Mandarim no ensino básico em Aveiro cada vez mais perto de ser real
Maria Cruz, de 10 anos, frequenta a Escola Básica (EB) n.º 2 de Sâo Bernardo, onde foi criado, pela mão do Instituto Confúncio da Universidade de Aveiro (ICUA), um dos dois clubes de Mandarim do Agrupamento de Escolas (AE) José Estêvão. O outro funciona na própria escola-sede do AE (Secundária José Estêvão) e ambos são coordenados pela professora Sara Sousa, envolvendo já cerca de 45 alunos, de vários anos de escolaridade. Os encontros acontecem semanalmente, às quarta-feiras.

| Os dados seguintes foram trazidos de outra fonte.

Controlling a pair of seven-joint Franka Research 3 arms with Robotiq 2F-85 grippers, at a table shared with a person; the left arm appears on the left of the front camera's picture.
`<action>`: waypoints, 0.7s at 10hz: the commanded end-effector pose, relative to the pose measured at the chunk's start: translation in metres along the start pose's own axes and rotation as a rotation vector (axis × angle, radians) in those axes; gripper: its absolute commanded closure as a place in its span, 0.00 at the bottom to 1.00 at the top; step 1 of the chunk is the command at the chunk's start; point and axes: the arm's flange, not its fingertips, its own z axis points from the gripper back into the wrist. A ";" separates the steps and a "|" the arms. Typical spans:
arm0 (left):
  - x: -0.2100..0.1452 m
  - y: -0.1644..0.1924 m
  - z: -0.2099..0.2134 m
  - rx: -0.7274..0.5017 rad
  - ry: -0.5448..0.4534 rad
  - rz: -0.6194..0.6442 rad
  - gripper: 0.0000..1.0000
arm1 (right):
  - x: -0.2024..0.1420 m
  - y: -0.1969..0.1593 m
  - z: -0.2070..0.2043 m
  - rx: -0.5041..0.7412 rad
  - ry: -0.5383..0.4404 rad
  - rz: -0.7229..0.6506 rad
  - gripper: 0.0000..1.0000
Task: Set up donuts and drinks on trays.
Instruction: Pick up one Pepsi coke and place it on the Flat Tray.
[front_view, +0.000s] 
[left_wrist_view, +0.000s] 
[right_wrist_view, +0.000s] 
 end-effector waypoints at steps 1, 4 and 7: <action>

O Diário de Aveiro (DA) falou com a pequena Maria, ontem, ao início da tarde, já depois de ter terminado a Festa do Ano Novo Chinês, na qual participou vestida a rigor, como manda a tradição chinesa. Rodeada por outros alunos, entre os quais alguns que, mesmo não pertencendo ao clube, quiseram se associar às comemorações da entrada no Ano do Cavalo de Fogo, disse à nossa reportagem que foi «para o Clube de Mandarim, porque achei interessante». Questionada sobre se era difícil aprender Mandarim, respondeu que «não». Até então já sabe «contar até 99 e também os signos». Aliás, fez questão de partilhou connosco que era «ovelha». «Ovelha não. Sou cabra [o oitavo signo do zodíaco chinês]», corrigiu, logo de seguida, com a ajuda de uma colega.